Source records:
*** Block opens ***

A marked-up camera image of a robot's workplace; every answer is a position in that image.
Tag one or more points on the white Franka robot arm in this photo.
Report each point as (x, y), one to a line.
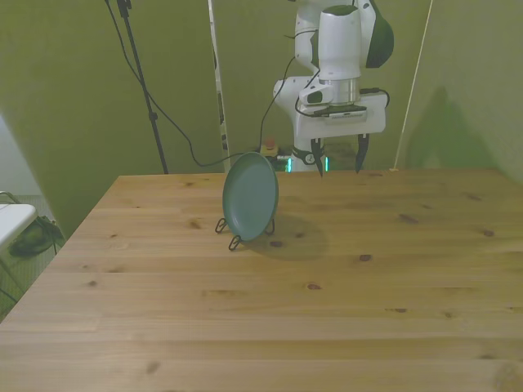
(339, 41)

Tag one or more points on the green round plate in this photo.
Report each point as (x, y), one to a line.
(250, 196)

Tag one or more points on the black tripod stand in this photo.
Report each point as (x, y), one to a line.
(157, 130)

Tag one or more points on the dark bag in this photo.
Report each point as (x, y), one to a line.
(34, 241)

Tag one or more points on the dark flat wrist camera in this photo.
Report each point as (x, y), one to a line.
(341, 112)

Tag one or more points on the yellow emergency stop button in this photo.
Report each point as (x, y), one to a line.
(269, 148)

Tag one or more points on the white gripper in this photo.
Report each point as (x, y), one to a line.
(347, 126)

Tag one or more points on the white folding table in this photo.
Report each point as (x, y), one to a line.
(14, 218)

*** Block closes ***

Work instruction: All lines holding the word "white" must be copied from the data.

Answer to this task:
Tag one or more points on the white Franka robot arm in this photo.
Tag one or more points on the white gripper in this photo.
Tag one or more points on the white folding table in this photo.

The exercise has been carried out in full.